AI Reforms from the Grassroots: Disinformation, Fact-Checking, and Journalism
By any measure, the landscape of disinformation has grown more sophisticated, more coordinated, and far more consequential. Yet every time I speak publicly, whether about AI, regulation, journalism, or public education, I can almost predict which sectors will bristle the most. Educators, creatives, and journalists often respond with the fiercest defensiveness. And while that defensiveness is deeply human, it is also one of the least discussed barriers to genuine policy reform.
Disinformation is not new. Journalists, in particular, have
been exposing paid networks, troll farms, and influence operations for more
than a decade. Their work is foundational: the early reporting of independent
newsrooms, investigative centers, and fact-checking organizations gave civil
society, and eventually policymakers, the vocabulary, evidence, and urgency
needed to even begin grappling with this problem. Outfits like Press One and
PCIJ have mapped the infrastructure of coordinated deceit long before most
institutions acknowledged its scale.
But acknowledging journalistic leadership and pointing out
structural limits are not mutually exclusive. Yet many journalists react as
though they are.
In my recent FB post about amplification vs. speech, a Bhex
Arcega thought to send this scathing rebuttal:
Unpacking the tone of the reaction, it affirms a pattern I frequently encounter. Whenever I observe publicly that fact-checking alone cannot solve the disinformation crisis, some interpret it as an attack on their profession. But insisting on false binaries, either journalism works, or it is useless; either fact-checking saves us, or it is irrelevant, prevents us from seeing the system as it is. Journalism is indispensable. And insufficient. Both statements can be true. Both are true.
The louder the defensiveness, the harder it becomes to talk
about the missing pieces: platform governance, funding transparency,
algorithmic accountability, community resilience, and regulatory teeth. We
cannot build effective policy reforms while navigating emotional minefields
laid by people who are, understandably, exhausted and protective of their
craft. But that emotional reality should not determine the limits of the conversation.
There is a deeper issue behind this: the assumption that
reforms must originate in the halls of Congress. In reality, meaningful change
often begins with the people most affected by the problem. When you work in
both spaces, legislative advocacy on one hand and grassroots engagement on the
other, you quickly learn how hard it is to shift modes.
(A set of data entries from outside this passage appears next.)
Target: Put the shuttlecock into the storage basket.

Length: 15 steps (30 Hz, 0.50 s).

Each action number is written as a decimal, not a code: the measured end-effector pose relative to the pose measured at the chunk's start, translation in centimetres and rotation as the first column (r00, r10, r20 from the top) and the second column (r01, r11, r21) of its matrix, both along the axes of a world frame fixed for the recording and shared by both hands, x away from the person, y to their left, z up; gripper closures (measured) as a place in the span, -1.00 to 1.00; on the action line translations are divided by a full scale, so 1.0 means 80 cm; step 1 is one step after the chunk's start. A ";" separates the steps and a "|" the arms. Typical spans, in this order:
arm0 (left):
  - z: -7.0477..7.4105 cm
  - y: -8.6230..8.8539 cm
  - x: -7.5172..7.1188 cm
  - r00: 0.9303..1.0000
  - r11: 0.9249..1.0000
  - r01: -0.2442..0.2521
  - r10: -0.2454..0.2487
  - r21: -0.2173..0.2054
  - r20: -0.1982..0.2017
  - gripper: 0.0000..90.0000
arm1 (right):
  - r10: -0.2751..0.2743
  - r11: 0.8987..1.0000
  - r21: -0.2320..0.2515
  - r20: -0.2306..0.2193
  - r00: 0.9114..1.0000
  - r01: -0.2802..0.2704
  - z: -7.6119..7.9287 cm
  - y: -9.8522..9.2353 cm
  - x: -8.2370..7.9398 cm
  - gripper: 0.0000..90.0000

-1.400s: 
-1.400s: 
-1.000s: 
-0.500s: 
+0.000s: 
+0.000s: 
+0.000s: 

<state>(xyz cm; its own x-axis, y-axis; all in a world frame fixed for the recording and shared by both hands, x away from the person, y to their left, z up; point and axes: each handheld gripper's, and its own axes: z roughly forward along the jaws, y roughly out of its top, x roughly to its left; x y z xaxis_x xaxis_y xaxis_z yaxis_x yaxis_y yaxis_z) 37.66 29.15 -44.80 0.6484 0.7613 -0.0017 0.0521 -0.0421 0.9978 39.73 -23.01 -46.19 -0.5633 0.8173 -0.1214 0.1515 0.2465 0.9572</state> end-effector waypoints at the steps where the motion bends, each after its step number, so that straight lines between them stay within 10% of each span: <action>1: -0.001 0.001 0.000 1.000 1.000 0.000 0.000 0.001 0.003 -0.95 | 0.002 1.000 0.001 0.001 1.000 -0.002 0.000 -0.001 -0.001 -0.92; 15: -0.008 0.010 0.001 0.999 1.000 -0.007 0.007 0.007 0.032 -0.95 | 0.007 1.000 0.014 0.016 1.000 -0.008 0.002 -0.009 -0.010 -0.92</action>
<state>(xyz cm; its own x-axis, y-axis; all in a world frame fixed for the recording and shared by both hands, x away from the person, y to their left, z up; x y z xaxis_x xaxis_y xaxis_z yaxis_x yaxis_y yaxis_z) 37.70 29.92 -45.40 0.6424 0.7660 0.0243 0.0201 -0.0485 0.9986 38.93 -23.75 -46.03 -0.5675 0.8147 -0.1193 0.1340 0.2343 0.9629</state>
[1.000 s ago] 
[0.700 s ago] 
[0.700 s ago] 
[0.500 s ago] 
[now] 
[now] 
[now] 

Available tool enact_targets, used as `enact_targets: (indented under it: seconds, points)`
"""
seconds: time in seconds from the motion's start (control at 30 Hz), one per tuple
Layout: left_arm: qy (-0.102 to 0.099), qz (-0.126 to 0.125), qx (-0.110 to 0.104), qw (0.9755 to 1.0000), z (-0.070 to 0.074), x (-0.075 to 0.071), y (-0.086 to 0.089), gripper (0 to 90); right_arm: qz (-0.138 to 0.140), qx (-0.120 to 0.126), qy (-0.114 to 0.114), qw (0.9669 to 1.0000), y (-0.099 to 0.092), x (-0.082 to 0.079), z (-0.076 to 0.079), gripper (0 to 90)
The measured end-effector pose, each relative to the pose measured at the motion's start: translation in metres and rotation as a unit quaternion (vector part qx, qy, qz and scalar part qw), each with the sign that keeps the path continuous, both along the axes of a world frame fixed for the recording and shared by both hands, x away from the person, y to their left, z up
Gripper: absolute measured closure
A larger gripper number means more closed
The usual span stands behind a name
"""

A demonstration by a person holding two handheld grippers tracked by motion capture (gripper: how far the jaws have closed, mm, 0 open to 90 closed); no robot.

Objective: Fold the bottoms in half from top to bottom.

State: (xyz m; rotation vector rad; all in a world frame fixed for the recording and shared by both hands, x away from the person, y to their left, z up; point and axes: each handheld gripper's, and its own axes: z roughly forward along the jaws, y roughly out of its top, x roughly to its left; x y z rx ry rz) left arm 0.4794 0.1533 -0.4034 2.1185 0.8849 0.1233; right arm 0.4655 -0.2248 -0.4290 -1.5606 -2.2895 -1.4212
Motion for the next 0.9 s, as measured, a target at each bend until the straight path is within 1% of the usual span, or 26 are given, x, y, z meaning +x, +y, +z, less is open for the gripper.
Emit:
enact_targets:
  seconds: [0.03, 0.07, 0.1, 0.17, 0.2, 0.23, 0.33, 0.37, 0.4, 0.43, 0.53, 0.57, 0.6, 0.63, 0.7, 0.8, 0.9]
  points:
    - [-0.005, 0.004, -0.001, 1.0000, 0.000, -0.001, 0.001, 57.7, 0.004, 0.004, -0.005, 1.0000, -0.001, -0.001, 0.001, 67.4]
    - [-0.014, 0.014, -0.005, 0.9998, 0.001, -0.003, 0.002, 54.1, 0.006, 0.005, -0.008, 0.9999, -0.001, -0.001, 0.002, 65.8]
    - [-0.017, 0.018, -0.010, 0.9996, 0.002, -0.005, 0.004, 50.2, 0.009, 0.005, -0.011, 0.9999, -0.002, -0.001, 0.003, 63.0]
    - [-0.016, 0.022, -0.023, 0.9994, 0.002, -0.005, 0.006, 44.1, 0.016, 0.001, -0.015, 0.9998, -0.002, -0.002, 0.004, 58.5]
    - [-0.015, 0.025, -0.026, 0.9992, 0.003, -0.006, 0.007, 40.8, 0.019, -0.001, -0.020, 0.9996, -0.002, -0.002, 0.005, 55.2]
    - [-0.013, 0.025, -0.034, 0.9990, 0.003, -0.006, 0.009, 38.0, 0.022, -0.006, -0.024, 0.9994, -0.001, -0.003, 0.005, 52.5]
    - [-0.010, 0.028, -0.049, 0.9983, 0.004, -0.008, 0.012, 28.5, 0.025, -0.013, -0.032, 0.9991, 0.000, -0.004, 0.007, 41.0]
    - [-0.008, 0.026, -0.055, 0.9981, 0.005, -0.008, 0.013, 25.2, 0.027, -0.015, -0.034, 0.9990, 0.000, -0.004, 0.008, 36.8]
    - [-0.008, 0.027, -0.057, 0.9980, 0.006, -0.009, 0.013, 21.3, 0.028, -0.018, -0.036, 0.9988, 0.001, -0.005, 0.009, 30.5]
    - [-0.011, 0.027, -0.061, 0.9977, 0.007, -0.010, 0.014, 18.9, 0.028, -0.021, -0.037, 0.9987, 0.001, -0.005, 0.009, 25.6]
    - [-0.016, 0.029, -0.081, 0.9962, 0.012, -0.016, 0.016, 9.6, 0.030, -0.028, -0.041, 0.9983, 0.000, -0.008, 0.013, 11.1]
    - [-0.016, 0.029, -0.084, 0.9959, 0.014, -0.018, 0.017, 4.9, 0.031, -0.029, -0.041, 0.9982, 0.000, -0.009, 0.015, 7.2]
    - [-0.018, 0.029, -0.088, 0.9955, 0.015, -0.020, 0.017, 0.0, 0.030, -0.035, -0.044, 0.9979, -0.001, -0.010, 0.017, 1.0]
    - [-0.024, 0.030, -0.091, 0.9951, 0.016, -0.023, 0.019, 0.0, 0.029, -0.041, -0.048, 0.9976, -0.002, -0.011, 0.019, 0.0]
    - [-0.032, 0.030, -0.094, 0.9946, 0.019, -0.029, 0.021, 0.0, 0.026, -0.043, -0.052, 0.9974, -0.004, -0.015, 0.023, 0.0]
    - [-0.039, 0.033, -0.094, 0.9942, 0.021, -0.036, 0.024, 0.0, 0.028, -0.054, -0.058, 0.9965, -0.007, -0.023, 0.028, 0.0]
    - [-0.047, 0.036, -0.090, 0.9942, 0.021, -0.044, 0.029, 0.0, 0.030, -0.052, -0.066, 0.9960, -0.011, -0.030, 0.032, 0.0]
I spend part of my time discussing AI governance with
policymakers who need frameworks, definitions, regulatory scope, and
enforcement mechanisms. Minutes later, I may find myself talking to farmers,
teachers, or community organizers who do not care about the architecture of a
model, they care about the harms they experience daily. Real-world
misinformation is not an abstraction for them. It shapes their voting
decisions, their livelihoods, their sense of security. Their children are
targeted. Their families are manipulated. The distance between a Senate
committee hearing and a barangay hall community dialogue is not measured in
kilometers but in emotional bandwidth. Switching between those worlds is
disorienting, humbling, and necessary.
Grassroots work is messy. It refuses to fit into tidy
legislative language. But it is precisely where AI governance intersects with
lived reality, and where defensiveness becomes most counterproductive. When
journalists or educators treat any critique of fact-checking as a personal
affront, they inadvertently perpetuate a status quo in which technocrats and
lawmakers become the sole architects of reform. And that is a disaster waiting
to happen. Because disinformation is not a purely technological problem, nor a
purely legal one, it is a social phenomenon that mutates within communities
long before legislators can catch up to it.
This is why I have argued, repeatedly, that fact-checking
matters but is not enough. Fact-checking corrects individual claims; policy
reform targets the amplification systems that make lies profitable.
Fact-checking addresses content; policy addresses incentives. Fact-checking
answers the “what”; policy tackles the “why.”
Those who insist that fact-checking is the only or primary
weapon misunderstand the scale of the battlefield. Meanwhile, those who dismiss
fact-checking entirely fall into the same trap of binary thinking. We cannot
combat systemic, monetized disinformation with a single tactical approach. We
need a layered strategy:
- Journalistic investigation to expose networks.
- AI-powered analysis to map the flow of money, influence, and amplification.
- Legislative and regulatory reforms to penalize coordinated manipulation.
- Community engagement to build resilience where disinformation does the most damage.
This is not an either-or equation. It is a whole-of-society
fight.
AI is reshaping the terrain even further. Disinformation is
no longer just organized; it is scalable. It is no longer just funded; it is
automated. If fact-checkers once had difficulty keeping up with human trolls,
imagine the impossibility of countering algorithmically generated propaganda
without systemic solutions. The only viable path forward is policy reform
grounded in community experience and informed by technological insight.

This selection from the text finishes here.